# Underwater Ballroom : Update Dec 22/2012



## Mars Lander (Dec 22, 2012)

Hi everyone, I have been contacted by the owner , he is very distressed , after apologising, I told him that I would spread the word as best as I can, that people shouldn't go and aren't welcome which is fair enough.

I suppose when one purchases such wonder, the fact that legions of splorers may start to arrive is not an initial consideration but none the less, a sympton that most people would find disturbing if thet actually live there and the folley is too close to home

One could argue that something this good should be open to the public and shared as I have done, but ultimately it's this guys private property and it is up to him what he chooses to do with it and we must respect that. I for one thought the place to be in an unoccupied area but this isn't the case.

Don't thnk the coverage in the Daily Mail helped too much either.

Also if people do continue to visit , there is a possiblilty that the ballroom itself maybe destroyed to prevent further visits and again I ask that people do not try and visit this.

All the very best to you all , have a happy Christmas and beyond.


----------



## MD (Dec 22, 2012)

perhaps if you had just visited and not put pictures on public forums 
it might have stayed open a little longer 
i dont want to open a can or worms saying stuff should be seen / stuff should be hidden 
just saying


----------



## krela (Dec 22, 2012)

Some places shouldn't even be visited.


----------



## Derelict-UK (Dec 22, 2012)

The majority of the pictures to this place has always been in non-public due to this very reason, It's not a mega secret, nor is there anything to steal, however no-one wants to see it trashed or damaged.

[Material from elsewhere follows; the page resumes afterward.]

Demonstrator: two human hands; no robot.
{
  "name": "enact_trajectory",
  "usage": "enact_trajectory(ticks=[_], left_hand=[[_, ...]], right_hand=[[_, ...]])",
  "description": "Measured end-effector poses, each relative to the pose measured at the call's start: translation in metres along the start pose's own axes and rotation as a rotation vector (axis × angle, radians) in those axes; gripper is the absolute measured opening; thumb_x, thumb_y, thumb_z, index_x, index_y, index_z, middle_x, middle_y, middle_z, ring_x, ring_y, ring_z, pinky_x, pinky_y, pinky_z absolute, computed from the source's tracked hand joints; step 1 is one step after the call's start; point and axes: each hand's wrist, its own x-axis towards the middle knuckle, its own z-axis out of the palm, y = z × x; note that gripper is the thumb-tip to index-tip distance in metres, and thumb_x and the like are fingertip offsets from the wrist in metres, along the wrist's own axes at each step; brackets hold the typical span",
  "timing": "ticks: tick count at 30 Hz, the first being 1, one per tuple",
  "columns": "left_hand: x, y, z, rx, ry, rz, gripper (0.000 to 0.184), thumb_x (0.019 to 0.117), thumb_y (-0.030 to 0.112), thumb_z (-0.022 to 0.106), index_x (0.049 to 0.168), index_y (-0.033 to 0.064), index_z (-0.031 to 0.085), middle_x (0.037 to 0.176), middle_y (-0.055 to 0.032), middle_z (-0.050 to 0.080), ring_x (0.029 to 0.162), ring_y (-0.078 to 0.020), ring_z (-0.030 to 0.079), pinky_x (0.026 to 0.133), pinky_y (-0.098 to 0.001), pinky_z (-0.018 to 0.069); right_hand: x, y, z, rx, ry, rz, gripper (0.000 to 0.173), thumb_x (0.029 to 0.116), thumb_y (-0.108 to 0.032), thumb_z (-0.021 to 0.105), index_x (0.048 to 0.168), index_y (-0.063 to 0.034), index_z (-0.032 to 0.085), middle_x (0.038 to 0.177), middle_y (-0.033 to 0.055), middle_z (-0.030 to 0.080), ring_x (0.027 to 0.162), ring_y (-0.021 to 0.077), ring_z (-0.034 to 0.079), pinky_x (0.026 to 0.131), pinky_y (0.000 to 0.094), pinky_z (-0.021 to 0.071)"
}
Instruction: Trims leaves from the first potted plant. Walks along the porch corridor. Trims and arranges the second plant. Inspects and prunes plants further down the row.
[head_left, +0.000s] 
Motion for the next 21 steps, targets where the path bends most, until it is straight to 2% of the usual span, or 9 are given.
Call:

I didn't realise that the DM had run a piece on it, that certainly won't help things!


----------



## UrbanX (Dec 22, 2012)

Fair play. Could see this coming TBH!


----------



## UEP-Wales (Dec 22, 2012)

Does any building owner like us going in them without them knowing?


----------



## UrbanX (Dec 22, 2012)

If they live on site, then it's a different ball game...


----------



## cogito (Dec 22, 2012)

Same old story of rinse and repeat that's been going on for god knows how long now.

It's gone through various phases of being clusterf*cked only to be cut off for a while then rediscovered by whole new legions of new explorers every couple of years. All through various stages of flooding and drying out.

Given the amount of attention it's been receiving again lately it was only a matter of time.


----------



## sweet pea (Dec 22, 2012)

is there a report on this place on here??


----------



## mookster (Dec 22, 2012)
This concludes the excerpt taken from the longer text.